2. Ensure you have access to the Llama 2 [repository on Huggingface](https://huggingface.co/meta-llama/Llama-2-13b-chat-hf)
3. In this project, the LLaMa 2 13B AWQ 4bit quantized model is employed for inference. Before using it, you'll need to compile a TensorRT Engine specific to your GPU. If you're using the GeForce RTX 4090 (TensorRT 9.1.0.4 and TensorRT-LLM release 0.5.0), the compiled TRT Engine is available for download [here](https://catalog.ngc.nvidia.com/orgs/nvidia/models/llama2-13b/files?version=1.2). For other NVIDIA GPUs or TensorRT versions, please refer to the [instructions](#building-trt-engine).
<h3 id="setup"> Setup Steps </h3>
1. Clone this repository:
```
git clone https://github.com/NVIDIA/trt-llm-rag-windows.git
```
2. Place the TensorRT engine for LLaMa 2 13B model in the model/ directory
- For GeForce RTX 4090 users: Download the pre-built TRT engine [here](https://catalog.ngc.nvidia.com/orgs/nvidia/models/llama2-13b/files?version=1.2) and place it in the model/ directory.
- For other NVIDIA GPU users: Build the TRT engine by following the instructions provided [here](#building-trt-engine).
3. Acquire the llama tokenizer (tokenizer.json, tokenizer.model and tokenizer_config.json) [here](https://huggingface.co/meta-llama/Llama-2-13b-chat-hf/tree/main).

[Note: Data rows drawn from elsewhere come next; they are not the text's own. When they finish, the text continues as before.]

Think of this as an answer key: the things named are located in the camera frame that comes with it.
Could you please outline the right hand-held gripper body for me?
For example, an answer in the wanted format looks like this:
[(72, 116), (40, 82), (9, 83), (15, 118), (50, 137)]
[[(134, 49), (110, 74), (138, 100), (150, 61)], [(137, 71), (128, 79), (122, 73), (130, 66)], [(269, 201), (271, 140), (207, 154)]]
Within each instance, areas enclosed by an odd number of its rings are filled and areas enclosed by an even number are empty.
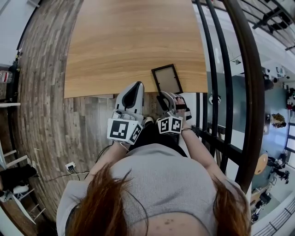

4. Download AWQ weights for building the TensorRT engine model.pt [here](https://catalog.ngc.nvidia.com/orgs/nvidia/models/llama2-13b/files?version=1.2). (For RTX 4090, use the pregenerated engine provided earlier.)
5. Install the necessary libraries:
```
pip install -r requirements.txt
```
6. Launch the application using the following command:
```
python app.py --trt_engine_path <TRT Engine folder> --trt_engine_name <TRT Engine file>.engine --tokenizer_dir_path <tokernizer folder> --data_dir <Data folder>
```
In our case, that will be:
```
python app.py --trt_engine_path model/ --trt_engine_name llama_float16_tp1_rank0.engine --tokenizer_dir_path model/ --data_dir dataset/
```
>Note:
>On its first run, this example will persist/cache the data folder in vector library. Any modifications in the data folder won't take effect until the "storage-default" cache directory is removed from the application directory.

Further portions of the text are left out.